TASK STATEMENT. Tally the lines below that contain "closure" and reply with only the tally.
-------- RECORDS PROVIDED
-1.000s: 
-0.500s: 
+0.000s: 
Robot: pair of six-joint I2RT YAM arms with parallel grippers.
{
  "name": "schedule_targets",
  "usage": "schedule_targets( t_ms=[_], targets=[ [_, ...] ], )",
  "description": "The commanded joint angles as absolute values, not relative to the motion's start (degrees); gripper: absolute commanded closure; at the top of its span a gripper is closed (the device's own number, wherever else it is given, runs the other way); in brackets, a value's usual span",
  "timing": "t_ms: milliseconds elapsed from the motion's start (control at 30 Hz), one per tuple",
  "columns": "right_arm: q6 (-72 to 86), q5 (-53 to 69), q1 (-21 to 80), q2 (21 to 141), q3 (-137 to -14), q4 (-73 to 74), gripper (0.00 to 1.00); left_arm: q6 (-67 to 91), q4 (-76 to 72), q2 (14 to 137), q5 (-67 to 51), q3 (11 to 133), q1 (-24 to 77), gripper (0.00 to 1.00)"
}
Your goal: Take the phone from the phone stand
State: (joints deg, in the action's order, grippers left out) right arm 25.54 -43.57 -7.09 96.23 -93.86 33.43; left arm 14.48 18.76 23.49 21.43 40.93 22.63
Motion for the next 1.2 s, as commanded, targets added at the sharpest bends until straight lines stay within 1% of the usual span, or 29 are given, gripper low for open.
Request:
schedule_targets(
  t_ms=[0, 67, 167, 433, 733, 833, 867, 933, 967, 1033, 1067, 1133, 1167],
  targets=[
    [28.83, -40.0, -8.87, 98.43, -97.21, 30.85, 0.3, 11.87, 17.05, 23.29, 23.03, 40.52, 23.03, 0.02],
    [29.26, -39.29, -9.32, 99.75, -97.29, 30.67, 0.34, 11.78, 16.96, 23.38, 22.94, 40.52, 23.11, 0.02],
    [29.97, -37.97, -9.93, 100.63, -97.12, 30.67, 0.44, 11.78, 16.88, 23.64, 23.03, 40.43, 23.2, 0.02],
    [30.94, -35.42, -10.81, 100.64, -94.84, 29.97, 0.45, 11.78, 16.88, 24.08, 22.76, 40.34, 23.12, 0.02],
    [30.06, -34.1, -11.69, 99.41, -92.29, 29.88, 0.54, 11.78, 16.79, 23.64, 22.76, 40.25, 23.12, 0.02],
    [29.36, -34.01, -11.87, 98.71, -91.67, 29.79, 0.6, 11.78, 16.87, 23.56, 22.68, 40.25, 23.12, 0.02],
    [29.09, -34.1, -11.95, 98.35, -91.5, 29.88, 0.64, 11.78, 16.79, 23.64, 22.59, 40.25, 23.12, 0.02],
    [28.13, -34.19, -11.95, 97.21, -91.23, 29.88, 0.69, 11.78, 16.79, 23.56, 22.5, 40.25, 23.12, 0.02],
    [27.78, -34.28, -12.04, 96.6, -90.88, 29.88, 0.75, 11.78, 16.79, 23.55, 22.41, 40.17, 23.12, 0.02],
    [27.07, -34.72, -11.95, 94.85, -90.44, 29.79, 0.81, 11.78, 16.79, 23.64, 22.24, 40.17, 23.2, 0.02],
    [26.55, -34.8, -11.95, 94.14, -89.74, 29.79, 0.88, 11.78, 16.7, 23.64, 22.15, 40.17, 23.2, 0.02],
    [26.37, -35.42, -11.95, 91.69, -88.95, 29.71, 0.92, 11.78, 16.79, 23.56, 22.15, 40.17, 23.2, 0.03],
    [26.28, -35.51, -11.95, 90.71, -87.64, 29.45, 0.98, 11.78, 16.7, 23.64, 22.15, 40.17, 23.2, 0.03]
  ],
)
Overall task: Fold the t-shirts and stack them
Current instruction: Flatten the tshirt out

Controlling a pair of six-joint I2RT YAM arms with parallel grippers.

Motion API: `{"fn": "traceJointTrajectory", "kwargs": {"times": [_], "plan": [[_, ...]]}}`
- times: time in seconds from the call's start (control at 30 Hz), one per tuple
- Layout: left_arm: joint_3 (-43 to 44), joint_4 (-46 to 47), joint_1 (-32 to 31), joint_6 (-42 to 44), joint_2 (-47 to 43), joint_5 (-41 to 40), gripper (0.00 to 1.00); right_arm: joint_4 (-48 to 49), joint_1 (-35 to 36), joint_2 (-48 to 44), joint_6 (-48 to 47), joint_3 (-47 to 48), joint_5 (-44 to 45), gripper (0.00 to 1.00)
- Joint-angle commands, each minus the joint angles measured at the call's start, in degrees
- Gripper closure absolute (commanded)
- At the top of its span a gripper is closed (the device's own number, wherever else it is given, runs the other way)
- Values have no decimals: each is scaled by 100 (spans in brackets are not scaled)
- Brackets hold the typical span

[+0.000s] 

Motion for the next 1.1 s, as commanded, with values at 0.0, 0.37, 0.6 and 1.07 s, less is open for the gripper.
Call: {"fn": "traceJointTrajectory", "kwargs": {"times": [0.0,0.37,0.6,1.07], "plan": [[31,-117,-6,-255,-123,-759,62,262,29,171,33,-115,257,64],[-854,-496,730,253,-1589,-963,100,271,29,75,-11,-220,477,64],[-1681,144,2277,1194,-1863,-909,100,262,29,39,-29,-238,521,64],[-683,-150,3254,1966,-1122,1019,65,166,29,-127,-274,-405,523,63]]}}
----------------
OUTPUT. 2